There's no reason to create user defined collations with collencoding=-
1. As far as I can tell, collencoding is only there to hide built-in
collations (inherited from template0) that aren't compatible with the
current database encoding. So we can just always create user-defined
collations with collencoding=GetDatabaseEncoding().

Patch attached (extracted from series posted elsewhere because this is
a bug in old versions). I don't intend to backport because the bug is
minor and it will affect catalog contents. If others agree with the
fix, then I'll also bump the catversion, though I'm not sure that it's
strictly necessary.

Regards,
    Jeff Davis

Attachment

v5-0001-For-user-defined-collations-never-set-collencodin.patch

Re: Possible to create a hidden collation

From

Tom Lane

Date:

12 May 2023, 03:02:14

Jeff Davis <pgsql@j-davis.com> writes:
> There's no reason to create user defined collations with collencoding=-
> 1. As far as I can tell, collencoding is only there to hide built-in
> collations (inherited from template0) that aren't compatible with the
> current database encoding. So we can just always create user-defined
> collations with collencoding=GetDatabaseEncoding().

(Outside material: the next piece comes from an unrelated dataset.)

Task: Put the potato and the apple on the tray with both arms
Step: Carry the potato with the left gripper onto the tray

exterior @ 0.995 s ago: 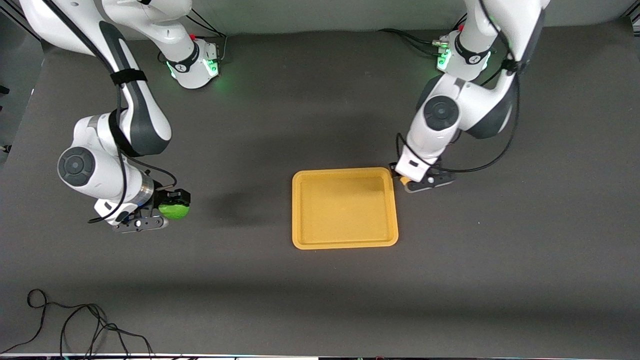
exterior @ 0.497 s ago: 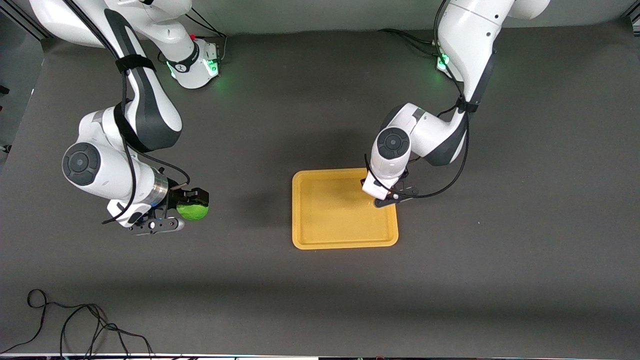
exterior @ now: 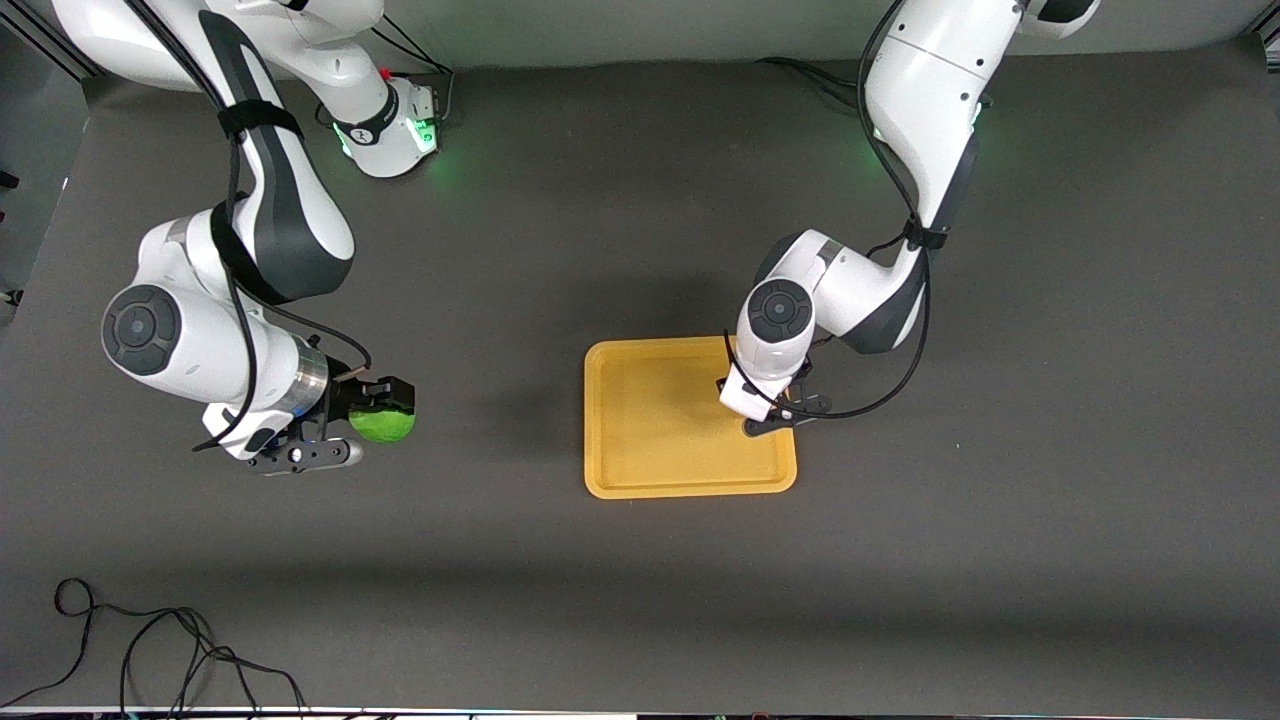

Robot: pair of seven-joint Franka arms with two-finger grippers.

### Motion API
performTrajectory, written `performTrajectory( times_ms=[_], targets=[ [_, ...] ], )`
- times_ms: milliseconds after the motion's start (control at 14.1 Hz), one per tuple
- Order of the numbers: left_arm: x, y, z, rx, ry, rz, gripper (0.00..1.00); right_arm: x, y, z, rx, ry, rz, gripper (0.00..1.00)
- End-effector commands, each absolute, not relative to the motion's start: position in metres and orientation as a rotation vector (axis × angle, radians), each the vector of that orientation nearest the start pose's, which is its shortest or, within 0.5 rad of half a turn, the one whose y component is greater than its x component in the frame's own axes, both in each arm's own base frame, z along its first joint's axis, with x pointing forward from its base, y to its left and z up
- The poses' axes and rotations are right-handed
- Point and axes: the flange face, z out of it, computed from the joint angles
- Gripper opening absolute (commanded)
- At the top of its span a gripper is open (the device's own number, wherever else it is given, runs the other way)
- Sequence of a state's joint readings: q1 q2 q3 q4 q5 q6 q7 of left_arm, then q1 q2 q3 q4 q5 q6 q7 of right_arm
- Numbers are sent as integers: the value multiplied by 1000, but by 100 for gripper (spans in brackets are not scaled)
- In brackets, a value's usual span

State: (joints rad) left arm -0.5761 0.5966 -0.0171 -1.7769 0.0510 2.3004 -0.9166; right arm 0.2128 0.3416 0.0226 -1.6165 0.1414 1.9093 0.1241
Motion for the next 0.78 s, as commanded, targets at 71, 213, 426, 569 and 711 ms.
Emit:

What happens if somebody makes a user-defined collation in template0
and then clones that into a different encoding?  I guess the user-defined
collation would then be hidden/inaccessible in the clone DB, so maybe it's
fine.

            regards, tom lane

Re: Possible to create a hidden collation

From

Jeff Davis

Date:

12 May 2023, 03:27:04

On Thu, 2023-05-11 at 20:02 -0400, Tom Lane wrote:
> What happens if somebody makes a user-defined collation in template0
> and then clones that into a different encoding?

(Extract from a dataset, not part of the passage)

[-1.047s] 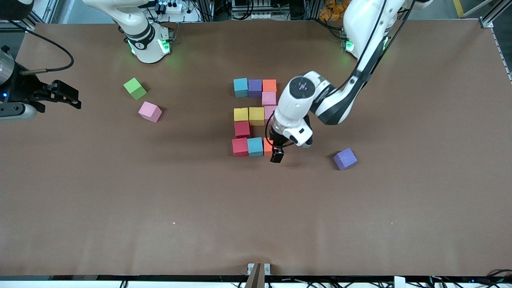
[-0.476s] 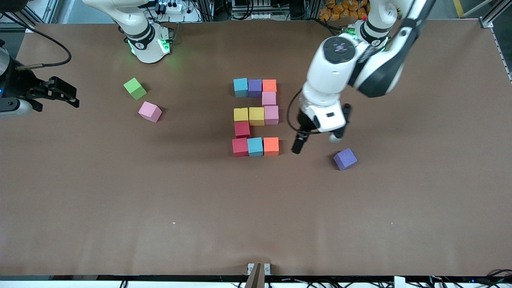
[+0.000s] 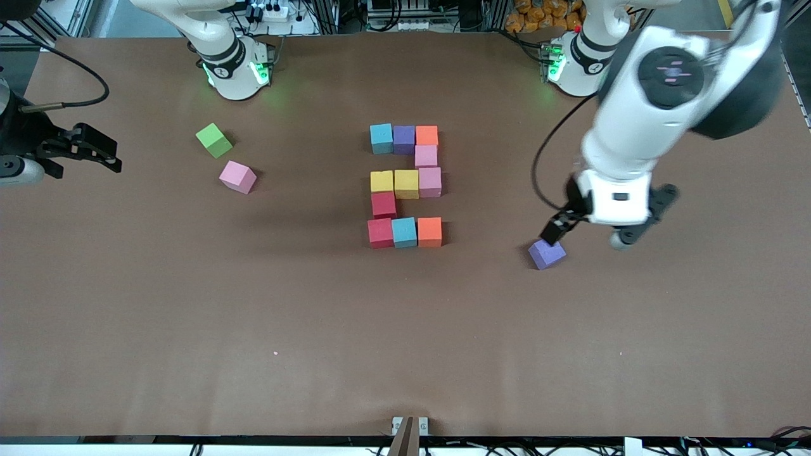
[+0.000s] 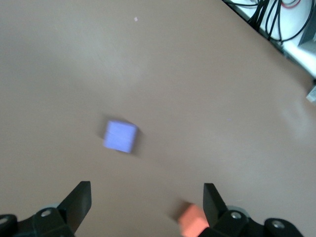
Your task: Form number 2 with 11 blocks
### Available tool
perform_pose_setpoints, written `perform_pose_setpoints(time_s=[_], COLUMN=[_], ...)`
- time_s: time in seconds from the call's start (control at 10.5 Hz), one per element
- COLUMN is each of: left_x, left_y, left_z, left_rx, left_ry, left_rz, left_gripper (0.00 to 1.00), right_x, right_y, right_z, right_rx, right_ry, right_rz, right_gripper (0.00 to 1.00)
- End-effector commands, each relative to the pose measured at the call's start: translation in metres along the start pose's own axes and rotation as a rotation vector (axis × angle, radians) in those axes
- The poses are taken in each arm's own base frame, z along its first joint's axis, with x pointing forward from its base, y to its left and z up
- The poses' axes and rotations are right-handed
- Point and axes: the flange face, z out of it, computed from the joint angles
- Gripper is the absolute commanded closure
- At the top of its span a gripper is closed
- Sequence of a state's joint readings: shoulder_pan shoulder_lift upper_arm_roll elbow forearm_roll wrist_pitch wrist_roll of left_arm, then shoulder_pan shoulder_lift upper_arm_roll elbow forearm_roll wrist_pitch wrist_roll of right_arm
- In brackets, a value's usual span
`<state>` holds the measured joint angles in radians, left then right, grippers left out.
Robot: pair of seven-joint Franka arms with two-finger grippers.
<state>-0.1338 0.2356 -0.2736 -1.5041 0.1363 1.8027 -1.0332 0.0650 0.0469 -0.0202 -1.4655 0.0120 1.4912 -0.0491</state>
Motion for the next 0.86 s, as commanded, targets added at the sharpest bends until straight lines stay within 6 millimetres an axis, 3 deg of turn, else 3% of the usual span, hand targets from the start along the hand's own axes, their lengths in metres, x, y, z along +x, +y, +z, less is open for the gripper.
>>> perform_pose_setpoints(time_s=[0.0,0.19,0.38,0.48,0.67,0.76], left_x=[0.023,0.038,0.065,0.065,0.082,0.085], left_y=[-0.041,-0.065,-0.09,-0.095,-0.117,-0.122], left_z=[-0.044,-0.063,-0.063,-0.071,-0.07,-0.086], left_rx=[0.017,0.009,-0.001,-0.004,0.027,0.012], left_ry=[0.012,0.022,0.011,0.025,0.001,-0.004], left_rz=[0.203,0.32,0.388,0.449,0.511,0.549], left_gripper=[0.0,0.0,0.0,0.0,0.0,0.0], right_x=[0.0,-0.001,-0.001,-0.001,-0.001,-0.002], right_y=[0.001,0.003,0.004,0.004,0.004,0.005], right_z=[-0.003,-0.004,-0.004,-0.004,-0.004,-0.004], right_rx=[0.001,-0.002,-0.002,-0.002,-0.002,-0.003], right_ry=[0.014,0.017,0.017,0.017,0.017,0.01], right_rz=[0.0,0.003,0.006,0.008,0.006,0.008], right_gripper=[0.0,0.0,0.0,0.0,0.0,0.0])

I didn't know changing template0 was supported behavior for normal
operation.

>   I guess the user-defined
> collation would then be hidden/inaccessible in the clone DB, so maybe
> it's
> fine.

Assuming we do support changes to template0, the fix would prevent
users from making a new ICU collation in template0 that is visible to
all encodings, other than calling pg_import_system_collations(). That
doesn't sound like a big problem; it's already impossible to do that
with libc collations.

Regards,
    Jeff Davis

Re: Possible to create a hidden collation

From

"Daniel Verite"

Date:

13 May 2023, 15:28:59

    Jeff Davis wrote:

> create collation test(provider=icu,
>    deterministic=false, locale='@colStrength=primary');
>  create collation "en_US"(provider=icu,
>    deterministic=false, locale='@colStrength=primary');
>
>  select 'a' = 'A' collate test; -- true
>  select 'a' = 'A' collate "en_US"; -- false
>  drop collation "en_US"; -- drops built-in collation
>  select 'a' = 'A' collate "en_US"; -- true
>
> Explanation:
>
> The second collation named "en_US" is hidden behind the built-in
> collation "en_US" because the former is created with collencoding=-1
> (as all icu collations are), and the latter is a libc collation with
> collencoding equal to the current database encoding (which takes
> precedence).
>
> It's a minor bug, but could be surprising behavior.

ISTM that this behavior is not due to collencoding=-1, but
to the custom "en_US" collation being in the "public" schema
whereas the built-in "en_US" is in "pg_catalog".

Assuming a default search_path,
-  create collation "en_US"(...) means
 create collation "public"."en_US"(...)
- select 'a' = 'A' collate "en_US"   means
 select 'a' = 'A' collate "pg_catalog"."en_US"
- drop collation "en_US" means
 drop collation "pg_catalog"."en_US"

So in practice the new collation en_US is not being seen
until the system collation is dropped, independently of
collencoding.

Also, the proposed patch doesn't appear to change the outcome
of the sequence of statements given as an example, which is both
expected considering the above, and surprising because you imply
that it should improve the user experience.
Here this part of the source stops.